If you look at the bytecode for the closures, you'll see that the Var
that *ns*/a points to is resolved at <clinit> time, and the Java
reference is stored as a static final class member.  That's a small
use of additional permgen.

In your example, my-generator isn't the concern.  It's the call to my-
generator that creates functions, each of which creates bytecode, is
loaded as a class, then is instantiated, and finally invoked.  That
temporarily uses permgen.  There should be no problem collecting
permgen in this trivial example.  However, more complex scenarios will
cause classes to live far beyond you would expect.  If there is a leak
or long-lived object, you'd rather it be in the regular heap instead.

My point in the other thread was more of a question of using closures
at all vs. not using closures.  All functions lead to a loaded class,
which by definition uses permgen.  Unless there's a real win in terms
of design or maintainability, you should use regular functions and
just pass in your state/identity.  The use case in the other thread
was a bad one as far as using closures go; I was recommending against
that.

On Nov 15, 2:52 pm, Ken Wesson <kwess...@gmail.com> wrote:
> In another thread, someone just indicated that a closed-over variable
> chews up permgen.

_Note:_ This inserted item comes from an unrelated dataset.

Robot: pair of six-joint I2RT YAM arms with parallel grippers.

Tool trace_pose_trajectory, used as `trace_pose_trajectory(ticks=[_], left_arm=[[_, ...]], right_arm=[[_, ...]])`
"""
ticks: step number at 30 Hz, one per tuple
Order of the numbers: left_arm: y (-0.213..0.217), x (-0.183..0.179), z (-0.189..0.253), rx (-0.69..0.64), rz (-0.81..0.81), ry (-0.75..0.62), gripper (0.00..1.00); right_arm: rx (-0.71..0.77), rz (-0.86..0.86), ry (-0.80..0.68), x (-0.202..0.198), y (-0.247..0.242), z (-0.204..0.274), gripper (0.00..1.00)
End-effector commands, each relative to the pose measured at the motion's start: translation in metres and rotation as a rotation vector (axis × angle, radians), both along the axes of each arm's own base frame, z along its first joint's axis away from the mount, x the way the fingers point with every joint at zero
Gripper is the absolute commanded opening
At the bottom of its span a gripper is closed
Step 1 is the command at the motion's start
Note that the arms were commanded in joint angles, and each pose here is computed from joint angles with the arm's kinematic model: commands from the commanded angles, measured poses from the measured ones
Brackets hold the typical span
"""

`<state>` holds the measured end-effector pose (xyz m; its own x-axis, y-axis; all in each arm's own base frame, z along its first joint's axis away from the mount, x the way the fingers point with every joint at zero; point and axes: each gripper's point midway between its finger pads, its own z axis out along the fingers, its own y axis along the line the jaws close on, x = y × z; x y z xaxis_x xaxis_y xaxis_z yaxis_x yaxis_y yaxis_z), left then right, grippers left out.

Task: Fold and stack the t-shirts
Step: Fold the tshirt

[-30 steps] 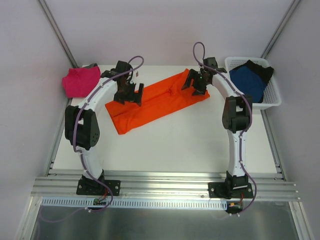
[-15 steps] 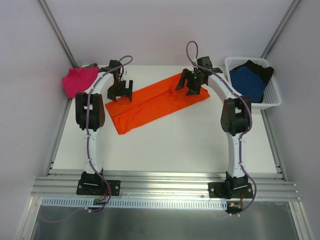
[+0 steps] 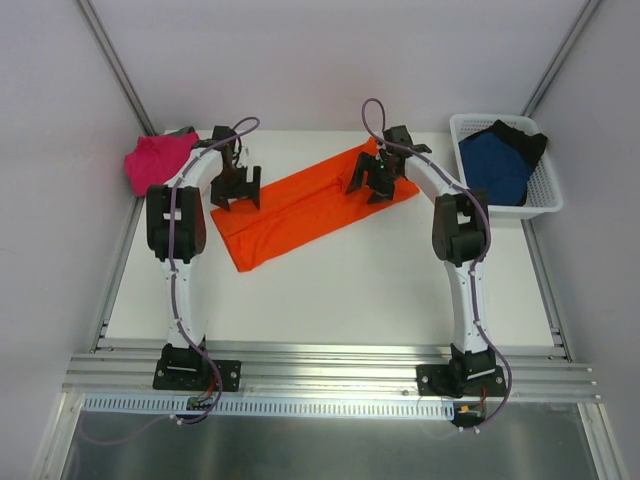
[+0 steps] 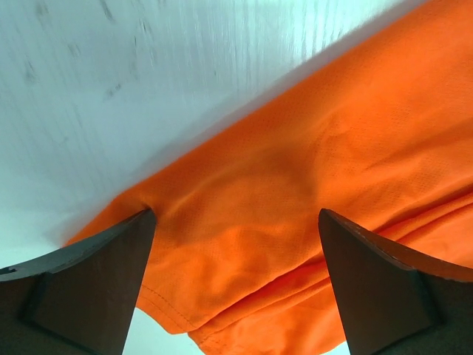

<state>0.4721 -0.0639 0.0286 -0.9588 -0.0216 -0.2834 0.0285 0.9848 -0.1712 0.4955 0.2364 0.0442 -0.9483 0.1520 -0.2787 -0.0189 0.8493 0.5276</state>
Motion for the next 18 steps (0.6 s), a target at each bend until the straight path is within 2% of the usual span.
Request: trace_pose_trajectory(ticks=[1,9,18], left_arm=[[-0.004,-0.025,0.002,-0.027,-0.011,0.061,0.94],[-0.007,-0.063,-0.004,-0.054,-0.013,0.142,0.91],[-0.050,-0.159,-0.004,-0.144,-0.105,0.301,0.87]], right_arm=[[0.006,0.004,-0.040,0.012,0.009,0.006,0.81],[0.030,-0.009,-0.044,0.024,0.011,0.003,0.81],[0.047,-0.038,-0.080,0.044,-0.001,0.009,0.81]])
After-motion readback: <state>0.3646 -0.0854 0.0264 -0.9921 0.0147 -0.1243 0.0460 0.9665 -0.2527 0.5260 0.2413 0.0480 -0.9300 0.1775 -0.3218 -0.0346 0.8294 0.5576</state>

Is this true?
>
> I had been under the impression that keywords didn't get
> garbage-collected, so runtime generation with (keyword foo) ought to
> be used sparingly, but that was it.
>
> Perhaps the scenario was something along the lines of
>
> (defn make-generator []
>   (let [a (atom 0)]
>     (fn [] (swap! a inc) @a)))
>
> (def my-generator (make-generator))
>
> user=> (my-generator)
> 1
> user=> (my-generator)
> 2
> user=>
>
> In this case, a closed-over atom is referenced by a function that's
> bound to a global var, my-generator. This won't be garbage-collected
> so long as my-generator isn't un/redef'd. Even so it shouldn't be
> permgen, technically speaking; just indirectly referenced by a loaded
> class and so ineligible for GC by more "ordinary" criteria.